What the exercise asks:
Every picture is to be removed, and all the data is to be copied exactly.

Available data:
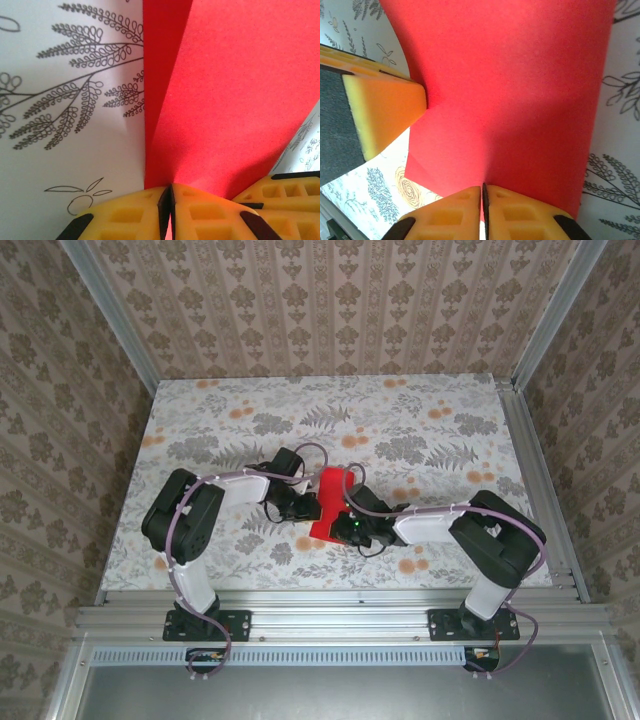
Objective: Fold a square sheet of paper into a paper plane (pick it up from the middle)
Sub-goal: Fold the square sheet of paper in half at the center of the table.
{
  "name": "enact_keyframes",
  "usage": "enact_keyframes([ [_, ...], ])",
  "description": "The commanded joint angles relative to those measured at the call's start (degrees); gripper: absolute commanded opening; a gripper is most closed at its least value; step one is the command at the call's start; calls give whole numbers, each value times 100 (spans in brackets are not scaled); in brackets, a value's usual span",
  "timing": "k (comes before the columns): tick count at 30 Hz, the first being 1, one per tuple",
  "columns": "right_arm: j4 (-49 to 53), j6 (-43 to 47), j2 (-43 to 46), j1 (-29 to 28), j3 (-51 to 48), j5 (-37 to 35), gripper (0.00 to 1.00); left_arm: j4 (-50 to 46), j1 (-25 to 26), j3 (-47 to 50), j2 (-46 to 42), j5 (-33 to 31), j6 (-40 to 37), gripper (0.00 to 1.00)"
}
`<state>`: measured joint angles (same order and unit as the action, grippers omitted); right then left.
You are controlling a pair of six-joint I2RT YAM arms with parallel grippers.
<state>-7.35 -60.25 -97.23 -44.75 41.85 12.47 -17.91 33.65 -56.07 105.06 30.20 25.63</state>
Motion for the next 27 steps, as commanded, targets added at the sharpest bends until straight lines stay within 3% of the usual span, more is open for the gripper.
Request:
enact_keyframes([
  [1, 267, 7, 60, -21, -267, -42, 14, -343, 72, 270, 613, -1191, -192, 15],
  [11, 350, -119, 714, 0, -885, -180, 13, -376, 80, 174, 699, -1183, -205, 15],
  [19, -409, -199, 821, 146, -194, -97, 11, -450, 159, 132, 641, -1226, -263, 15],
  [27, -436, -77, 221, 561, 253, -116, 11, -426, 177, 190, 551, -1235, -264, 15],
])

Reply:
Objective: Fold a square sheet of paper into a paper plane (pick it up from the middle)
Sub-goal: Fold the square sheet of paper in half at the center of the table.
{
  "name": "enact_keyframes",
  "usage": "enact_keyframes([ [_, ...], ])",
  "description": "The commanded joint angles relative to those measured at the call's start (degrees); gripper: absolute commanded opening; a gripper is most closed at its least value; step one is the command at the call's start; calls give whole numbers, each value times 100 (spans in brackets are not scaled); in brackets, a value's usual span",
  "timing": "k (comes before the columns): tick count at 30 Hz, the first being 1, one per tuple",
  "columns": "right_arm: j4 (-49 to 53), j6 (-43 to 47), j2 (-43 to 46), j1 (-29 to 28), j3 (-51 to 48), j5 (-37 to 35), gripper (0.00 to 1.00); left_arm: j4 (-50 to 46), j1 (-25 to 26), j3 (-47 to 50), j2 (-46 to 42), j5 (-33 to 31), j6 (-40 to 37), gripper (0.00 to 1.00)"
}
`<state>`: measured joint angles (same order and unit as the action, grippers omitted); right then left.
You are controlling a pair of six-joint I2RT YAM arms with parallel grippers.
<state>-7.35 -60.25 -97.23 -44.75 41.85 12.47 -17.91 33.65 -56.07 105.06 30.20 25.63</state>
Motion for the next 27 steps, as commanded, targets added at the sharpest bends until straight lines stay within 3% of the usual span, more is open for the gripper.
Request:
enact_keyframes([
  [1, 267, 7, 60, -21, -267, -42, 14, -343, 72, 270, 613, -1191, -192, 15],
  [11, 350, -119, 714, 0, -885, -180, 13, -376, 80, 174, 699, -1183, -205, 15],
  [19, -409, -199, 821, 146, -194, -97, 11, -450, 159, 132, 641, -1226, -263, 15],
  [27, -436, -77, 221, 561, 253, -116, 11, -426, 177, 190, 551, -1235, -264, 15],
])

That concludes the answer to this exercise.